Growing up in a bakery means bread must be running through my veins.  I'd love to share with you my basic white bread recipe, which is pretty quick to get happening and made into fresh crusty bread.  You can make your own at home too - try this easy but flavoursome loaf. 

You'll need:

  • 4gm dried yeast
  • 20ml olive oil
  • Olive oil to oil a container or tray
  • 1000gm Bakers Flour - this is a high protein (gluten) flour
  • 600ml warm water
  • 20 gms salt
     
  1. Whisk water and yeast in a bowl and leave to activate for about 10 minutes.
  2. Put flour in a large bowl, add yeast and water mixture and then the olive oil Don't add salt yet.
  3. Mix until just combined then turn out onto the bench. Leave some flour in the bowl and use this to rub the bowl clean of any wet dough and to clean it off your hands.
  4. Knead for between 5 to 10 minutes.  You're not selling it so don't worry too much about how the dough looks. Trust me, your loaves will turn out pretty good.
  5. Leave it to rest for 20 minutes covered by your mixing bowl.  This resting is called autolyse and happens best without the presence of salt. 
  6. Now you can sprinkle the salt over the dough and gently kneed it in. This will draw out a little moisture - that's ok, just keep kneeding it and you'll find your dough will absorb this.
  7. Oil a lidded container or bowl and place the dough in it and seal.  Put this in the fridge overnight.  It's not catastrophic if you don't do this, but doing so helps to develop flavour, fully hydrate the flour and allow a slower and fuller fermentation of the yeast.
  8. First thing in the morning turn out the dough from the container, cut it in half and mould it
  9. Sprinkle some semolina on a tray that's large enough to comfortably hold both loaves and leave it to rest in a warm draft-free place.  (Cover it with a tea towel if a draft-free space isn't available).  Turn your oven to about 220 deg. and whack in your masterpiece. After around 40 minutes your loaves should have started to rise by about 50%.  Using a serrated knife cut the loaves down the centre to a depth of about 2 cm to allow for expansion of the bread during baking (it sounds like a deep cut but any shallower and your loaf will split).
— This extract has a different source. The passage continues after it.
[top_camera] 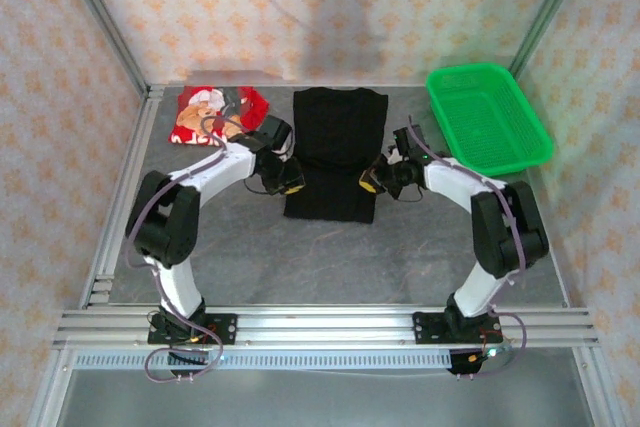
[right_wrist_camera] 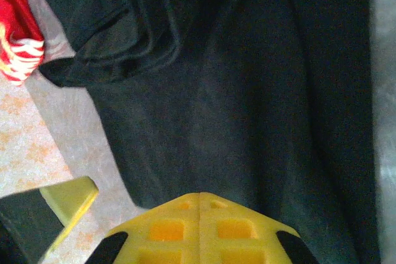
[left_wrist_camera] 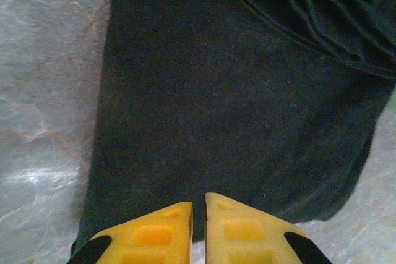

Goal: Fold and stack the t-shirts

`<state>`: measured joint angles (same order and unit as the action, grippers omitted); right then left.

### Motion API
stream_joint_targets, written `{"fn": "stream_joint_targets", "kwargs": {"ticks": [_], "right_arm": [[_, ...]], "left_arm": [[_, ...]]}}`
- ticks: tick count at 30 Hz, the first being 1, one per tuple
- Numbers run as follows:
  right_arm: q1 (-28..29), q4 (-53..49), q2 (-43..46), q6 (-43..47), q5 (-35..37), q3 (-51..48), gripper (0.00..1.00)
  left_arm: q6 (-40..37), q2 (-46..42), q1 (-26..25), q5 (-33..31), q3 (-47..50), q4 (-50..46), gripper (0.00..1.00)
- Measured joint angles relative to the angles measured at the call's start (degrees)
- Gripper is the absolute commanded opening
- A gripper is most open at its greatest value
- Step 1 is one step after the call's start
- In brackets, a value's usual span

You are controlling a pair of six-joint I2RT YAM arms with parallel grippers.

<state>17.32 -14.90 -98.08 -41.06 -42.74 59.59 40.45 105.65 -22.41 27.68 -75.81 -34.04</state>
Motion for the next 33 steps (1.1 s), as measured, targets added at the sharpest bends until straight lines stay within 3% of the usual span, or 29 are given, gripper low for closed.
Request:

  10. Spray or brush your loaves with water and bake for a further 20 minutes.  Turn them after 10 minutes so you get an even colour.  You'll know your bread's ready when you smell that fresh-baked bread aroma - that's from what's known as the Maillard Reaction.  Your bread's baked when you see an even golden brown crust or when there's a hollow sound if you tap the bottom of the loaf.
  11. Once they come out of the oven it's important to place you loaves on a cooling rack, this stops their bottoms sweating and going soggy.  Try and wait for the loaves to cool completely before cutting them as bread continues to bake after it's taken out of the oven.  Cutting your loaves when they're too hot speeds the cooling process and renders the insides doughy and under-baked.